Second, WTF?! You offered access to the archive for a very limited time, one that coincided with the busiest time of my occupation, meaning that I have no access to years of articles that I have enjoyed reading in the past and was hoping to read in the future. I get nothing, nada, zilch and I’m pissed. I never received an email, which I did have time to check, or I would have renewed and downloaded in a hurry (your magazine is well worth one late night downloading). I don’t mind that over half the money I used to subscribe in July is wasted – I missed the opportunity to transition over to the new system at a discount, I get that. But to have no access to the archive is ridiculous.



I feel like one of those old SPI lifetime subscribers who were cheated out by TSR. I’m angry, but I can be consoled. Please make available the archive.

Christian Lindke


I admit that the email was not super polite, but I don't believe it was overly venomous either. I sent the email to Paul, Phil, Steve, Info, and Editor. I probably should have sent to Pyramid and pyramidrefunds -- all at sjgames.com.

As I wrote above, I hoped they would respond and prayed they would make a special exception.
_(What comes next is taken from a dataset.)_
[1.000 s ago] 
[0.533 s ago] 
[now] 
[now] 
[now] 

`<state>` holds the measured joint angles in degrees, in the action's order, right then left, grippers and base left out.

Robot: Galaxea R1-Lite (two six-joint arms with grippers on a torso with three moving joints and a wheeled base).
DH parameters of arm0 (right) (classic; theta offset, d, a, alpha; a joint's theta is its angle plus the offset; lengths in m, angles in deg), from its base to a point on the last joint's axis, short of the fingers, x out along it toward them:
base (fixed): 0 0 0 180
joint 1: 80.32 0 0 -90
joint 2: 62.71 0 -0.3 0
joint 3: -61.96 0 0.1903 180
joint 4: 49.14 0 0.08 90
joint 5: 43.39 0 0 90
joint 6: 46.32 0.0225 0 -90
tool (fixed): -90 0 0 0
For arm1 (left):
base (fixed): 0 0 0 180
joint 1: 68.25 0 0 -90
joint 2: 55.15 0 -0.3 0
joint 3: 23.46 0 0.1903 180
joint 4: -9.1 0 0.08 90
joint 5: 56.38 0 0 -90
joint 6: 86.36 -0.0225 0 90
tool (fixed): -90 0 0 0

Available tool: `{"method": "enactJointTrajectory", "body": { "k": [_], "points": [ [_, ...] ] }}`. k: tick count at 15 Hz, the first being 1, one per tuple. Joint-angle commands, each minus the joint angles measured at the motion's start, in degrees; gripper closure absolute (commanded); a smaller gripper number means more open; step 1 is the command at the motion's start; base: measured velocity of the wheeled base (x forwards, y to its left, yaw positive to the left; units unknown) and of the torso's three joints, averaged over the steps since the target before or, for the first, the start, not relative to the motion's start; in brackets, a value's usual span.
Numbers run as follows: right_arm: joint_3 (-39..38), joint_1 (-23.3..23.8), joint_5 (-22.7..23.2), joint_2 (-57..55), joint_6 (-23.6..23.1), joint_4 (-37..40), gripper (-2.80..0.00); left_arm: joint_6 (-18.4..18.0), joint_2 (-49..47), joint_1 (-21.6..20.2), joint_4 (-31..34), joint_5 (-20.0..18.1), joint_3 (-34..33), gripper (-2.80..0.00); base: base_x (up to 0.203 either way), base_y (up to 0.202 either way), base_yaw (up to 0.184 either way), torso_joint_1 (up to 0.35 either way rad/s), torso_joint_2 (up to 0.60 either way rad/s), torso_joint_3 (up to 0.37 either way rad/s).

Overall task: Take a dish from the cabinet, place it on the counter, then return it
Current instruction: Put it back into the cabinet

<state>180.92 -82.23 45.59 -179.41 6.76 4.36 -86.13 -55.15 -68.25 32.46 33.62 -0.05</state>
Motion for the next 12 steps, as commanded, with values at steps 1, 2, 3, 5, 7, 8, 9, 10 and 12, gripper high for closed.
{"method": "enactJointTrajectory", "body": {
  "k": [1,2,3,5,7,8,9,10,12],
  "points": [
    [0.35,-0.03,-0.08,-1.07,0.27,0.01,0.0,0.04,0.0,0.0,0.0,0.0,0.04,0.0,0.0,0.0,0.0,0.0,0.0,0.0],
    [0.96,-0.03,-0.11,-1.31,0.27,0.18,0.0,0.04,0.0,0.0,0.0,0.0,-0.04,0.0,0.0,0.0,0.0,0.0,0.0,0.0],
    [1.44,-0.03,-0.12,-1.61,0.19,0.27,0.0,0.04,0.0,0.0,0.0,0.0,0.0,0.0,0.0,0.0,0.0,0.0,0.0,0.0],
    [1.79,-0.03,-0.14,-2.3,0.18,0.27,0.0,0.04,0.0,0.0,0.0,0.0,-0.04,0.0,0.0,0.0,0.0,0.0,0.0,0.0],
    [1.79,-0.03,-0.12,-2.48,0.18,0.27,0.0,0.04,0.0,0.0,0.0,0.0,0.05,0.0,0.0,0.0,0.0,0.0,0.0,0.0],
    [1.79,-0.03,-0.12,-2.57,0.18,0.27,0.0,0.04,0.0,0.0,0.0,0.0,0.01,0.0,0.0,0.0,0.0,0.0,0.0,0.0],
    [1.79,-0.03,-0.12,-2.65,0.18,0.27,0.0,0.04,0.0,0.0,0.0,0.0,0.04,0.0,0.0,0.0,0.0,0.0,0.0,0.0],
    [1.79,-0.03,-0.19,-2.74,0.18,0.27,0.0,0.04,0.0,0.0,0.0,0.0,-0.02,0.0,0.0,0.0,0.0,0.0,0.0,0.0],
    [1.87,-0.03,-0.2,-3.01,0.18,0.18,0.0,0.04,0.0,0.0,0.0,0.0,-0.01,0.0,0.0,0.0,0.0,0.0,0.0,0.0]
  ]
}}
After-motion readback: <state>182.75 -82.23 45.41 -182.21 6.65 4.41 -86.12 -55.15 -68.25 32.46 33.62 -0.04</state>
I wasn't counting on having access to the archive, just praying. I was counting on a reply. I sent the email on December 30th, and have received no reply. I have heard not a word.

I own at minimum $5-8k of their products. I even subscribed to their short lived online d20 magazine, and I get nothing.

That's bad customer service, and it makes me want to stop buying their products.

It really does. Is a reply too much to ask?

The strength of their products, and knowledge that they are a small company struggling through an economic downturn in a niche market, will probably keep me as a customer.

But right now, I am not feeling the love.